Biometrics. 1994 Dec;50(4):1054-63.
The development of the regressive logistic model applicable to the analysis of codon frequencies of DNA sequences in terms of explanatory variables is presented. A codon is a triplet of nucleotides that code for an amino acid, and may be considered as a trivariate response (B1, B2, B3), where Bi (i = 1, 2, 3) is a categorical random variable with values A, C, G, T. The linear order of bases in the DNA and possible statistical dependence of the bases in a given codon make the regressive logistic model a suitable tool for the analysis of codon frequencies. A problem of structural zeros arises from the fact that the stopping codons (terminators) do not code for amino acids; this is solved by normalizing the likelihood function. Codon frequencies may also depend on the function of the gene and they are known to differ between genes of the same genome. Differences also occur between synonymous codons for the same amino acid. Thus, the use of covariates that differ between synonymous codons as well as covariates that are constant within codons of the same amino acid may be useful in explaining the frequencies. As an illustration, the method is applied to the human mitochondrial genome using the following as explanatory variables: (1) TSCORE, a measure of the number of single base mutations required for a given codon to become a terminator; (2) AARISK, an indicator of a codon's ability of changing by a single base substitution to triplets coding for amino acids with very different characteristics; (3) AVDIST, a measure of the typicality of the amino acid coded for by the triplets. The results indicate that models that incorporate dependency structure and covariates are to be preferred to either the models comprising covariates alone or dependency structure alone.

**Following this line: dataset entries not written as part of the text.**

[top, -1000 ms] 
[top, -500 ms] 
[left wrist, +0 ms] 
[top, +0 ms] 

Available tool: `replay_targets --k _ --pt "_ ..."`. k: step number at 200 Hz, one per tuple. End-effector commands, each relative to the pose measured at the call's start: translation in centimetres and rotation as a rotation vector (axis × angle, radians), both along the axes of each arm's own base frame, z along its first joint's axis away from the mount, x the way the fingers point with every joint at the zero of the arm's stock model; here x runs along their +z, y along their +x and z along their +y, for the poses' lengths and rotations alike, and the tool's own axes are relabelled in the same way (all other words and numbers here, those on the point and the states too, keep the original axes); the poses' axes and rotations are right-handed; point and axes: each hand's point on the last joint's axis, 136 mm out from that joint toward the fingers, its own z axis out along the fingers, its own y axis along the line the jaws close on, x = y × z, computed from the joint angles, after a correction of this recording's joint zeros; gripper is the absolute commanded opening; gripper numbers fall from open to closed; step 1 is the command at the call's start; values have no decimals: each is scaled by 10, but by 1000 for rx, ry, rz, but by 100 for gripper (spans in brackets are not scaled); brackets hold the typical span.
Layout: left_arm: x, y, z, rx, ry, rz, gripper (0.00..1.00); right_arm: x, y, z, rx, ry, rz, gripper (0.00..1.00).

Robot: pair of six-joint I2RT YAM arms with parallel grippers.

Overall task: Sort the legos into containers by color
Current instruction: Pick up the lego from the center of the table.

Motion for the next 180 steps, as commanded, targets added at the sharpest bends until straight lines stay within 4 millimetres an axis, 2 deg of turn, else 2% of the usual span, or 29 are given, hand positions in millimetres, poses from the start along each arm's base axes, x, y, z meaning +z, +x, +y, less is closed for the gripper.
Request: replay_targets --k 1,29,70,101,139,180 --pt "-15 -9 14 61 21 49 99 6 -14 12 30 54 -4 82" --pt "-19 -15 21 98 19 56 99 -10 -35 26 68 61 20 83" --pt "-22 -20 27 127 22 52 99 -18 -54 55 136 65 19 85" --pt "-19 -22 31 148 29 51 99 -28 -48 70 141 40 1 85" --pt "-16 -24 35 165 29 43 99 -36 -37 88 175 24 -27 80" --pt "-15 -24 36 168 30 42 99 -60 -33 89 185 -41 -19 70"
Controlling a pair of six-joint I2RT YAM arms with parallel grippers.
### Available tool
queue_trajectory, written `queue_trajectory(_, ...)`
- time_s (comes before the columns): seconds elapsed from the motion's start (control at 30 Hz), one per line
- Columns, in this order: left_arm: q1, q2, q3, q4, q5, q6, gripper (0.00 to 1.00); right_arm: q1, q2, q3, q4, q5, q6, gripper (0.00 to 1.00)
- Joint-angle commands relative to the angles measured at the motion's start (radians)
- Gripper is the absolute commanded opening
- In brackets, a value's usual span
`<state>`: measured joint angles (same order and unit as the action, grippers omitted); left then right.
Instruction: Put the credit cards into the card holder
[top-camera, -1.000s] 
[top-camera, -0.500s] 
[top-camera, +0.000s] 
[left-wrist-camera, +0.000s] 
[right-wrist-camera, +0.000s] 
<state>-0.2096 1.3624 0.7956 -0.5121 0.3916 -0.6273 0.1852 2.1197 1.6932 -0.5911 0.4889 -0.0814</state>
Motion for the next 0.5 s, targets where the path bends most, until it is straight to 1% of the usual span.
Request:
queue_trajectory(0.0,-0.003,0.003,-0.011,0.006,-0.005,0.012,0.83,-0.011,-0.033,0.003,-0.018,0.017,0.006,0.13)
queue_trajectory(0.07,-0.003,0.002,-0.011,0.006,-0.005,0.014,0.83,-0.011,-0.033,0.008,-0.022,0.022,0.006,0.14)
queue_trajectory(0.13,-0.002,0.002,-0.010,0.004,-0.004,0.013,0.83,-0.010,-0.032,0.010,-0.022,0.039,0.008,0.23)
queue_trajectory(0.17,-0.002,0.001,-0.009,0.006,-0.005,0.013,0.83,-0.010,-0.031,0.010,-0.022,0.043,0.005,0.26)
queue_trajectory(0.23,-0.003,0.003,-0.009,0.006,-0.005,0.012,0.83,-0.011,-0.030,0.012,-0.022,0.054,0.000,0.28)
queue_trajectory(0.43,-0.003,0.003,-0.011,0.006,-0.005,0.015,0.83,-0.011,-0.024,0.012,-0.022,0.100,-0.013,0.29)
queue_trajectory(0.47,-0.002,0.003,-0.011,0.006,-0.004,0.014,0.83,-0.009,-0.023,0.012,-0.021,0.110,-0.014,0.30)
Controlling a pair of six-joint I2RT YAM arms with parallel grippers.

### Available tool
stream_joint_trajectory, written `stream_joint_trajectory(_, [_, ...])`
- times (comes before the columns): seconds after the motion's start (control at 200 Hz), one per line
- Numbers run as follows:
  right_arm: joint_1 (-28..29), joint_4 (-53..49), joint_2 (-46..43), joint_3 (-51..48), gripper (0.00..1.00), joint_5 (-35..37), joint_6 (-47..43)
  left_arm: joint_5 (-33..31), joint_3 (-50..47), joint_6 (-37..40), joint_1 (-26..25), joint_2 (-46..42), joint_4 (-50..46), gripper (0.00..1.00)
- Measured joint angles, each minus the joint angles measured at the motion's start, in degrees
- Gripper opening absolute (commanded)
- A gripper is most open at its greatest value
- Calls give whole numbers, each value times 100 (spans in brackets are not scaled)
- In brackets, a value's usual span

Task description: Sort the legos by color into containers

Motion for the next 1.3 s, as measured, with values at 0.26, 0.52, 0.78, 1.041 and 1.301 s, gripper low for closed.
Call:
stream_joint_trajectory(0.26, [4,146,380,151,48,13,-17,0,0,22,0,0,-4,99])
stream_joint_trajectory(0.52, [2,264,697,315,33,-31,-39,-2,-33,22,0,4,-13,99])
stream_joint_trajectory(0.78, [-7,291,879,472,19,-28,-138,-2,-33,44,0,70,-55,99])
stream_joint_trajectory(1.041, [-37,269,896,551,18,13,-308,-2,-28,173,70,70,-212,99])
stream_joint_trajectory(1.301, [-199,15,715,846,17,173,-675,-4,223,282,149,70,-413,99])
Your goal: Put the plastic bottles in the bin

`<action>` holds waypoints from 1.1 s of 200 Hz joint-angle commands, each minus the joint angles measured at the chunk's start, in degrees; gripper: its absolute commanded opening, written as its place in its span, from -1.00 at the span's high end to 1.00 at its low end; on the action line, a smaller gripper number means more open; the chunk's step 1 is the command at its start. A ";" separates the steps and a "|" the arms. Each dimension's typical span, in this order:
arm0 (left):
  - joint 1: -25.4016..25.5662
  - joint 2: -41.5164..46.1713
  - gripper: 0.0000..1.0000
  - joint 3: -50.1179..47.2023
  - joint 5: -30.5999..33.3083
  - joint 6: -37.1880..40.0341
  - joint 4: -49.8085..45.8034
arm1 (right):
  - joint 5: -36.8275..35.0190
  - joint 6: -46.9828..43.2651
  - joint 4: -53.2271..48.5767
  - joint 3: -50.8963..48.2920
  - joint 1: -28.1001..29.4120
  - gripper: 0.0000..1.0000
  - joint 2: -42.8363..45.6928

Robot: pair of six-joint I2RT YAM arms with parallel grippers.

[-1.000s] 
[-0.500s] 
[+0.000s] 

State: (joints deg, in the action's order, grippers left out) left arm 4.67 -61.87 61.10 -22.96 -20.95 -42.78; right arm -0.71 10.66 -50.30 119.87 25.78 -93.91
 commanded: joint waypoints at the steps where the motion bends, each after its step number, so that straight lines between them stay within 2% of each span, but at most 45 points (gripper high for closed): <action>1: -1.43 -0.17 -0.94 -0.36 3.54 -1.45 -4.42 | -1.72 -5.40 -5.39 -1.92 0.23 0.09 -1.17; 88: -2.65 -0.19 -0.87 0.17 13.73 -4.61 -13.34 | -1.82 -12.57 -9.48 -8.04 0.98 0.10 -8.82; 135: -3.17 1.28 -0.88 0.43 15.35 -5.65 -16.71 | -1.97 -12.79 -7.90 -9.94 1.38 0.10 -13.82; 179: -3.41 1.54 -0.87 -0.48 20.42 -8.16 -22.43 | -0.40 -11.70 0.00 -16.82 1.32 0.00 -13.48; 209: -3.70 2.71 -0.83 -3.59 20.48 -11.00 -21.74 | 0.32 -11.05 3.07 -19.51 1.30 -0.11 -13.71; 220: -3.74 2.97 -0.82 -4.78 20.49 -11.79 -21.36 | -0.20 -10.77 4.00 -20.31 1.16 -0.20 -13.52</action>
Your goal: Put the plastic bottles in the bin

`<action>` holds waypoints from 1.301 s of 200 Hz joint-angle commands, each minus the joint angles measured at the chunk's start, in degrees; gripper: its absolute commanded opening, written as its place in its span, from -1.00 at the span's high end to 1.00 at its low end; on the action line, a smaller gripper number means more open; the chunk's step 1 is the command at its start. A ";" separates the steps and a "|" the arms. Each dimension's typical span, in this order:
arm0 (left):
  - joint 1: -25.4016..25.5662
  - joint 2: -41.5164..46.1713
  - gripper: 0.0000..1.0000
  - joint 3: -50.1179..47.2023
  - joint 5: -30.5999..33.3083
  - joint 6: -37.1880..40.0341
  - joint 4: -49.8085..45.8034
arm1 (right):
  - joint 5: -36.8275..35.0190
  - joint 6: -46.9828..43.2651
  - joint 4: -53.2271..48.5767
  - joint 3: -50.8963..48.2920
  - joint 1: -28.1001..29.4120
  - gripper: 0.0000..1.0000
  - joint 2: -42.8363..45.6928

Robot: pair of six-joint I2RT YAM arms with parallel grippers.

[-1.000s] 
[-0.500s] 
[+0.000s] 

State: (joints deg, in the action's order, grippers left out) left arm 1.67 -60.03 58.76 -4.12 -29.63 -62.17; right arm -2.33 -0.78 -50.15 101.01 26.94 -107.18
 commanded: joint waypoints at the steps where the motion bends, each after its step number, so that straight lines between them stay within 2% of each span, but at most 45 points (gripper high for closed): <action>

本文介绍了一种适用于根据解释变量分析DNA序列密码子频率的回归逻辑模型的开发。密码子是编码氨基酸的三核苷酸三联体,可被视为一个三元响应(B1、B2、B3),其中Bi(i = 1, 2, 3)是一个取值为A、C、G、T的分类随机变量。DNA中碱基的线性顺序以及给定密码子中碱基可能的统计依赖性使得回归逻辑模型成为分析密码子频率的合适工具。由于终止密码子(终止子)不编码氨基酸这一事实会产生结构零值的问题;这可通过对似然函数进行归一化来解决。密码子频率也可能取决于基因的功能,并且已知在同一基因组的不同基因之间存在差异。对于相同氨基酸的同义密码子之间也存在差异。因此,使用同义密码子之间不同的协变量以及同一氨基酸密码子内恒定的协变量可能有助于解释频率。作为示例,该方法使用以下作为解释变量应用于人类线粒体基因组:(1)TSCORE,衡量给定密码子变为终止子所需的单碱基突变数量的指标;(2)AARISK,一个密码子通过单碱基替换变为编码具有非常不同特征氨基酸的三联体的能力指标;(3)AVDIST,衡量三联体编码的氨基酸典型性的指标。结果表明,包含依赖性结构和协变量的模型比仅包含协变量或仅包含依赖性结构的模型更可取。